I am importing a piece of shellcode(or whatever binary) into a C program by referencing a resulting symbol from running ld -b binary into my code. The idea is from embedding-binary-blobs-using-gcc-mingw/embedding-resources-in-executable-using-gcc.

The code is as follows:

extern unsigned int _binary_file_size; //Declaring the external symbol
extern char _binary_file_start[]; //Declaring the external symbols

memcpy(exec, _binary_file_start, _binary_file_size)

The problem is that the program does not work and the debugger shows it tries to load a memory address at the memory location of "size".

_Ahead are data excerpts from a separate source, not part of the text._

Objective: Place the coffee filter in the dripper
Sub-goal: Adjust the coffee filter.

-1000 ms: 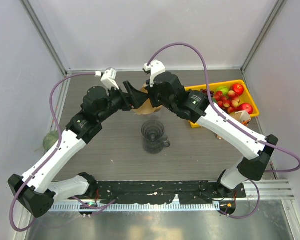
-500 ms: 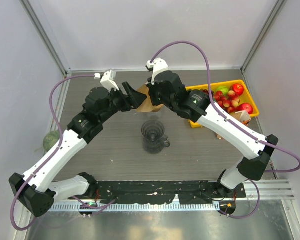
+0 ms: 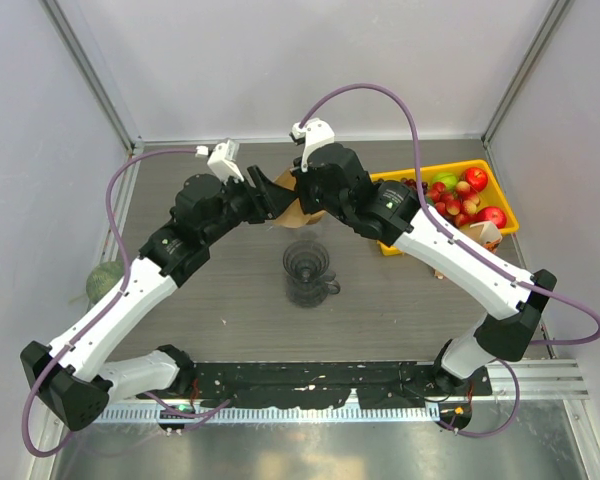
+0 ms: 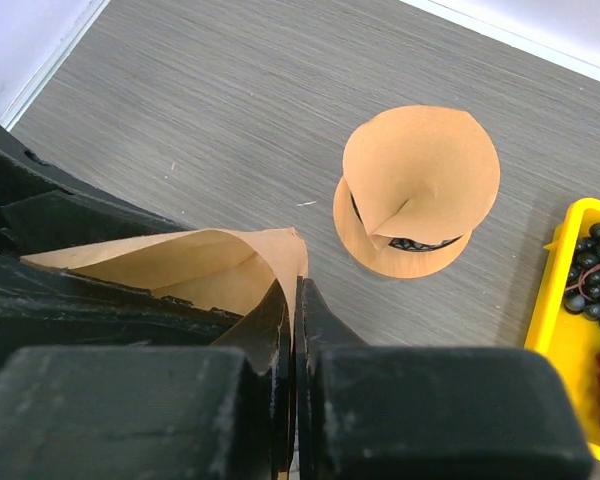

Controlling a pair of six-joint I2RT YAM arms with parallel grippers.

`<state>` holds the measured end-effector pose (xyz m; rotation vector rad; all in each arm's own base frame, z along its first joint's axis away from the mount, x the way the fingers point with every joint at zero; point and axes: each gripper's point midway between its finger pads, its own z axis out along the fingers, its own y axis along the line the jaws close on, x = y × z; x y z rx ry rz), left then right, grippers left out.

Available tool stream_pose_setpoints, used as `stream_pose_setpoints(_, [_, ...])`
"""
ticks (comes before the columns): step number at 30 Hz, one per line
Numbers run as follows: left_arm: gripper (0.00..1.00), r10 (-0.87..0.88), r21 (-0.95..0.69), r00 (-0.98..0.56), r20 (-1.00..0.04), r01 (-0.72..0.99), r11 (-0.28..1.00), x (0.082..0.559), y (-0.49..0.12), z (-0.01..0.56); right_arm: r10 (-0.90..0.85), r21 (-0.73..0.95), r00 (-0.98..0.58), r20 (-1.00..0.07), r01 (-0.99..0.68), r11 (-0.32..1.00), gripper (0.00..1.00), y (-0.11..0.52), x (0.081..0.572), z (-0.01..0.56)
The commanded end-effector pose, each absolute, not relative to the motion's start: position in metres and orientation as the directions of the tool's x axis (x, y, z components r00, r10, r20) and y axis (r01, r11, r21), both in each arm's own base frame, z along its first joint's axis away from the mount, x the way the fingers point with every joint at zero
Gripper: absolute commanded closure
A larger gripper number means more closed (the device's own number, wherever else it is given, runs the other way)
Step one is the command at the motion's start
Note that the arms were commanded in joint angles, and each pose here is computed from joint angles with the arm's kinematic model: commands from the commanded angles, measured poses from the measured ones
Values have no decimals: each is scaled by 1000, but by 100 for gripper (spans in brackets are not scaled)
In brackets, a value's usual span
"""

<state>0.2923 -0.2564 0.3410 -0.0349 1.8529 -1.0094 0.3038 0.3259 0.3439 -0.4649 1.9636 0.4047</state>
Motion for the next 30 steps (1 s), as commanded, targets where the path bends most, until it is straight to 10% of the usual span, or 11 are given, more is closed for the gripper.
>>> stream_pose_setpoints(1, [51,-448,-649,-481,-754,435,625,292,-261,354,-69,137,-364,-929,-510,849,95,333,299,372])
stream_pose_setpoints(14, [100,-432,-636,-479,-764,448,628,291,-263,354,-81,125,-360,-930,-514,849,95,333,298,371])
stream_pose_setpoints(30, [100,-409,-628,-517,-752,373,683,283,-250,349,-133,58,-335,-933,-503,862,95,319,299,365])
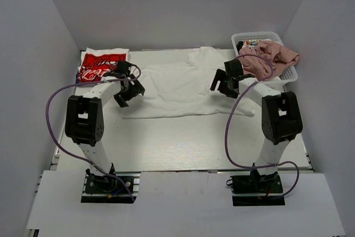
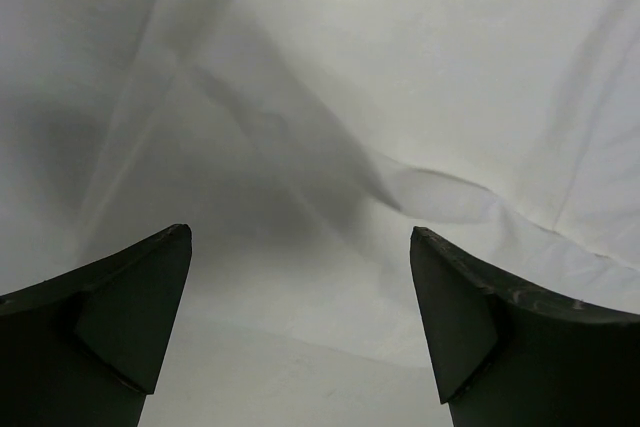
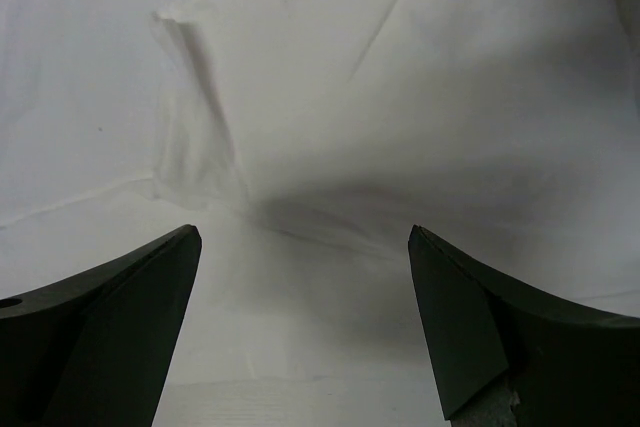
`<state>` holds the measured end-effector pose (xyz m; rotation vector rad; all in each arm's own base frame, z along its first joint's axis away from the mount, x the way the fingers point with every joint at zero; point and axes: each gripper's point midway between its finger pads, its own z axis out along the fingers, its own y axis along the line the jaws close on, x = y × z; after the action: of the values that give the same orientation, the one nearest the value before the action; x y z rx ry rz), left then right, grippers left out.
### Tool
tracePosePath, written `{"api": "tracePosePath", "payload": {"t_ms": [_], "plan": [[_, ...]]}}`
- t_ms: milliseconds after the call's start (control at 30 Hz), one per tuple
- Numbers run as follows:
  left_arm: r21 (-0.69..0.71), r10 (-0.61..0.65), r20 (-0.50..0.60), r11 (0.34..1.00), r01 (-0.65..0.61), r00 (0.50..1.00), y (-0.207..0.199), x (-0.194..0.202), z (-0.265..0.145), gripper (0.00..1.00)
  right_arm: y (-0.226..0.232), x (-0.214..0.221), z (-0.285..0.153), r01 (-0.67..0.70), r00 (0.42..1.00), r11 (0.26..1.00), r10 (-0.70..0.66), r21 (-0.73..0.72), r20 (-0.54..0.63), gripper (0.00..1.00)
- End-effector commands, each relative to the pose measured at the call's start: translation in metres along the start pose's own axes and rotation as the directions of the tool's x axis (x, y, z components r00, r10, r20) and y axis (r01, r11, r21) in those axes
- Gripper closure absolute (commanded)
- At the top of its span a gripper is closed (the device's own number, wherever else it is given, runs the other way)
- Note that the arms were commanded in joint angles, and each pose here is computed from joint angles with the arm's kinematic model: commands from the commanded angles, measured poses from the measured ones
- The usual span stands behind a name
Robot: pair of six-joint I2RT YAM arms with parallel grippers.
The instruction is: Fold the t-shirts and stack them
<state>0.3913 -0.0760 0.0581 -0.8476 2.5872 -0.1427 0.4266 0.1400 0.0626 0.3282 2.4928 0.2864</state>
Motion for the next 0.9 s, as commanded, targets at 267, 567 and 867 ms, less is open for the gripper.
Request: {"api": "tracePosePath", "payload": {"t_ms": [267, 567, 867], "plan": [[-0.088, 0.037, -0.148, 0.995, -0.050, 0.988, 0.038, 0.071, 0.037, 0.00, -0.040, 0.049, 0.018, -0.034, 0.995, 0.995, 0.043, 0.099, -0.088, 0.10], [-0.180, -0.029, -0.145, 0.984, 0.003, 0.989, 0.113, 0.133, -0.020, 0.00, -0.104, 0.194, -0.071, -0.155, 0.964, 0.973, 0.187, 0.172, -0.189, 0.10], [-0.111, -0.041, -0.071, 0.993, 0.033, 0.997, 0.120, 0.138, -0.063, 0.00, -0.081, 0.163, -0.127, -0.136, 0.990, 0.991, 0.136, -0.015, 0.028, 0.10]]}}
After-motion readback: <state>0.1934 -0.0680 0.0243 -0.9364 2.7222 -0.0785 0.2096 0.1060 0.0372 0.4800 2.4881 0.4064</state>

RAX to load the address of where the size is and then get the data at that memory locations ([0x82]) which is actually the size and not a memory address

The content of the memory where the size is

Since I could not find documentation on this symbols, just references in SO I experimented a bit in the blind and tried playing around with making the type of the variable a pointer and de-referencing it when calling. As I don't have a 100% grasp on pointers, double pointers, de-referencing and memory addressing so I just made empirical changes to see the output.

At some point I wanted to see the variable memory from C and not debugger and to my surprise, &_binary_file_size returned 0x80 (the size of the data). Now I've changed my code to use &_binary_file_size and it works (but with some type warnings at compilation).

The question is: What is the correct way of using the _binary_file_size symbol?

There are two workarounds: using the address (&) of the variable or calculating the size from subtracting the _start from the _end variables.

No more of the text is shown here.